Çünkü, onların aklı hala Avrupa’dadır. Almanya’nın geçmişiyle yüzleştiğini öve öve bitiremezler ama, Türkiye’deki değişim ilgi alanlarına girmez. Gerçi Almanya’daki durumu da çok iyi analiz ettikleri söylenemez. Mesela, Almanya’daki faşizm dalgasından habersizdirler. Bu aydın bakışı öylesine takıntılı bir zihin yapısına sahiptir ki, Türklere yapılan ‘ayrımcı’ uygulamaları bile görmekten acizdir.
Bir başka arızalı bakış açısı da, Hrant Dink’in katledilişinin altıncı yılında yazılıp çizilenlerle ilgili... Evet, hala yürekler kanamaya devam ediyor. Çünkü, yargının verdiği karar vicdanları rahatlatmadı. Ve, hepimiz bu yanlışın yine yargı tarafından düzeltilmesini bekliyoruz.
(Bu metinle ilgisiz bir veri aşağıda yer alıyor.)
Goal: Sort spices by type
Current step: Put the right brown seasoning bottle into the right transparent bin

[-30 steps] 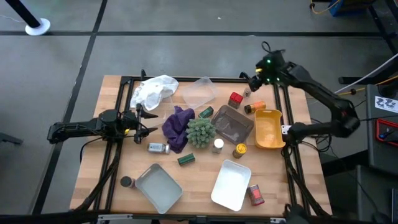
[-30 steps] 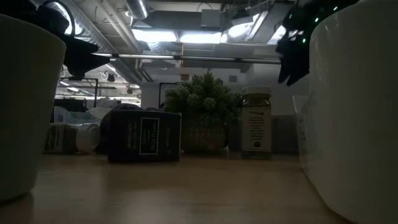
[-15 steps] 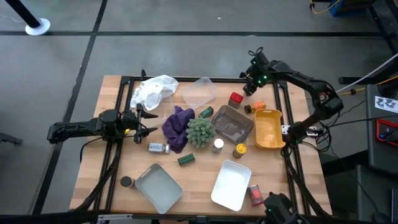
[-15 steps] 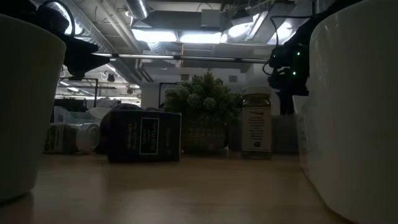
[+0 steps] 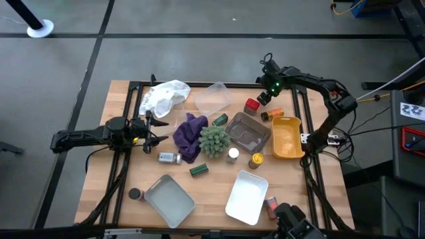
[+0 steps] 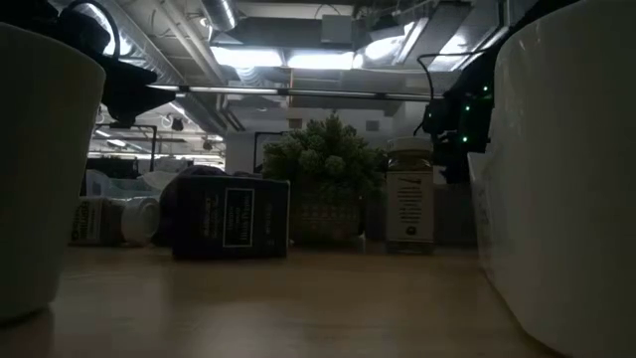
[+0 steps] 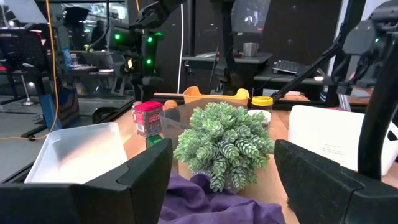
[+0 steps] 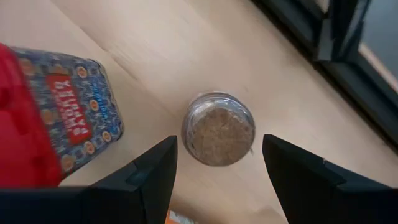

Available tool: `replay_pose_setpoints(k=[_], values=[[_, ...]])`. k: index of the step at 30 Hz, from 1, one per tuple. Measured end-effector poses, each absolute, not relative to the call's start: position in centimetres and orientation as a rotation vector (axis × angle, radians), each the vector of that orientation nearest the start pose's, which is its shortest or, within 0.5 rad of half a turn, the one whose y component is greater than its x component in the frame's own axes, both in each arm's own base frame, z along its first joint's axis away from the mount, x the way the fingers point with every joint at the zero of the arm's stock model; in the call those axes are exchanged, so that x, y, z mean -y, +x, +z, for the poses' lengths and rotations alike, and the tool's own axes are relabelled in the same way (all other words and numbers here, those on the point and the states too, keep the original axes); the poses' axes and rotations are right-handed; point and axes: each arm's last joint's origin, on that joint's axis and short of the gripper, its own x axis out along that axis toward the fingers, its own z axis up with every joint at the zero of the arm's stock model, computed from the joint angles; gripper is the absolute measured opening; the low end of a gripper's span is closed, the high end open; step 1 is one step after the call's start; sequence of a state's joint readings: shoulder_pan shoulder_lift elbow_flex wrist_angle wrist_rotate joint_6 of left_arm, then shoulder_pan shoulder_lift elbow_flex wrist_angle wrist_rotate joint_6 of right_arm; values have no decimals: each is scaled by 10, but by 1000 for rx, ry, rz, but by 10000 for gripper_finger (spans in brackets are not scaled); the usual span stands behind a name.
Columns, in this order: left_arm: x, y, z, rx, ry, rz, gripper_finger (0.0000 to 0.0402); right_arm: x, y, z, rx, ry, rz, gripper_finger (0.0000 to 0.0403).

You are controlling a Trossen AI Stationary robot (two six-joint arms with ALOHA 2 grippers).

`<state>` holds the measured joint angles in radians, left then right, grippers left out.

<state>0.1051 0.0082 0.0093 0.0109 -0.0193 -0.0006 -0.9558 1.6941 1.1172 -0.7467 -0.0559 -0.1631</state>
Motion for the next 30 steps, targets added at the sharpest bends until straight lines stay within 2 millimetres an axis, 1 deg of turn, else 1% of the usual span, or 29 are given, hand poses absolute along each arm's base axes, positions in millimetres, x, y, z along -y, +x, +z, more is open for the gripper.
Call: replay_pose_setpoints(k=[6,9,13,17,27,30], values=[[-11,97,167,12,0,125,266,262,187,172,-1264,539,-646,237],[-11,97,167,12,0,124,266,264,189,168,-1252,538,-642,237],[-11,97,167,11,0,124,266,264,189,168,-1246,540,-638,226],[-11,97,167,12,0,125,266,264,189,168,-1245,541,-637,190],[-11,97,167,11,0,125,266,264,189,168,-1246,542,-637,188],[-11,97,167,12,0,125,266,263,188,170,-1271,557,-629,189]])
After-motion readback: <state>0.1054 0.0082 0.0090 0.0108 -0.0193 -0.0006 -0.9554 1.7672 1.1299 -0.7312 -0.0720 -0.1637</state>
Ancak, yargı kararlarını bile iktidara fatura ederek, AK Parti düşmanlığı yapmak hakkaniyetle bağdaşmaz. Hele, her fırsatta Ergenekon’a selam gönderip sonra da
Hrant’ın katledilişinin altıncı yılında yürüyüşlere katılıp yalandan gözyaşı dökerseniz, buna ‘takıntılı’ muhaliflik denir. Eminim ki, bir gün
Hrant cinayeti çözülse bile, bu kirli zihin yapısı yine de Hrant üzerinden rant devşirmeye devam edecektir.